I can still remember hiding under my school desk back in the 1950s when the Nuclear Attack alarm sounded over the PA system at Harris Grade School in Akron, Ohio. As if that thin hunk of plywood would protect me from the falling roof when the Atomic bomb dropped on the city.

During the two decades of the '50s and '60s, everyone was wondering who would nuke the other first. Russia, the U.S.? Maybe even another country. It was a game of Russian Roulette. But, like so many international threats back then, nothing happened.

In those decades the family man was always looking into the newest concept to protect his family and Fallout Shelters came to be. These were little tiny concrete boxes that you buried in your yard and stocked with food, medical supplies, tools, games, water and, don't forget, toilet paper. Tons of toilet paper. Then once the government announced that a bomb was on it's way, we would all run to the back yard and gather down in our underground utopia and wait a couple of weeks for the fallout to settle down. Then we could all come out and live again.

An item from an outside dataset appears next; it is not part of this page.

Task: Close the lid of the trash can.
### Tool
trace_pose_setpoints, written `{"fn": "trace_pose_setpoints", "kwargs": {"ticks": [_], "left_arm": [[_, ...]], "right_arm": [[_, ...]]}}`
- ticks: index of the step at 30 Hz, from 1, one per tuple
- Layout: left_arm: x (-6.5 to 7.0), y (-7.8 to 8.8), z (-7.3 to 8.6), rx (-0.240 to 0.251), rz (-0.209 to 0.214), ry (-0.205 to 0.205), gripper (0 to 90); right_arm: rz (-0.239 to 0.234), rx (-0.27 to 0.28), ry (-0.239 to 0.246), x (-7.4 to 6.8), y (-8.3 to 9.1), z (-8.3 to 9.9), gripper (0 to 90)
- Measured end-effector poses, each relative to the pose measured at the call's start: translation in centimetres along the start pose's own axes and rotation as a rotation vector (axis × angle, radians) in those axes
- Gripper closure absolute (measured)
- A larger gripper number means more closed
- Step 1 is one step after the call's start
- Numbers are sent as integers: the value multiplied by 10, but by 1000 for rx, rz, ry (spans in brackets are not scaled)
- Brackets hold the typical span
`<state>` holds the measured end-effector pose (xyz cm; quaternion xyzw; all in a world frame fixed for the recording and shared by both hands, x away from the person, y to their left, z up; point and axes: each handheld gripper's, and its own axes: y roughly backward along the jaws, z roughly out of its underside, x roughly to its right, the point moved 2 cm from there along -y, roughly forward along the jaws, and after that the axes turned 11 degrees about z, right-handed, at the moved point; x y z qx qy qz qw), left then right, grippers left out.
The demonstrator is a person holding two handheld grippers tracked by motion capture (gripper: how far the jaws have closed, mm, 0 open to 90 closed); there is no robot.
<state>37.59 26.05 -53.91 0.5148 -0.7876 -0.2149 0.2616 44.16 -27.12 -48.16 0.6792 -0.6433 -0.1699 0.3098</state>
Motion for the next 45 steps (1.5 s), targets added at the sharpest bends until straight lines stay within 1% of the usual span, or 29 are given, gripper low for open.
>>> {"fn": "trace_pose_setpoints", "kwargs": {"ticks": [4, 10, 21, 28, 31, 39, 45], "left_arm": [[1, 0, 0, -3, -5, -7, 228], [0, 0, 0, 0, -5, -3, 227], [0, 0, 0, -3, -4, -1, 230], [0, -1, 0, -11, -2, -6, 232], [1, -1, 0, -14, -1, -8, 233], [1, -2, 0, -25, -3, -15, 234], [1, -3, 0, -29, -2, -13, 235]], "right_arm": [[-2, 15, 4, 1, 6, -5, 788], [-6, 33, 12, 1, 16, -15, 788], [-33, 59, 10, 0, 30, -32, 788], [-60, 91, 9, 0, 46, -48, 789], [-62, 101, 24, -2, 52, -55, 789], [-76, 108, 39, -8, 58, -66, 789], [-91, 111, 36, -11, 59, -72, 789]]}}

Fathers across the country were getting loans, mortgaging the house, putting off buying that new car to get the money to pay for a bomb shelter for the yard. After all, who would need a new car when we were all covered in fallout dust? And you wouldn't have to pay the loan back when all the banks were gone.

After the threat was over, around the early 1970s, Those shelters stood empty. Still fully stocked with canned goods, bandages and that supply of toilet paper. They grew cobwebs and some filled with water over the next several decades. Some were even re-purposed as fruit cellars or underground storage sheds. But if the bomb would have come, we were sure ready for it. Dad made sure that, in the "new world", we would have survived to re-populate the earth.

This blog is dedicated to our fathers and grandfathers. These guys surely had their families in mind when they dug that big hole in the yard and filled it with cement blocks and bottled water. Hats off to them all.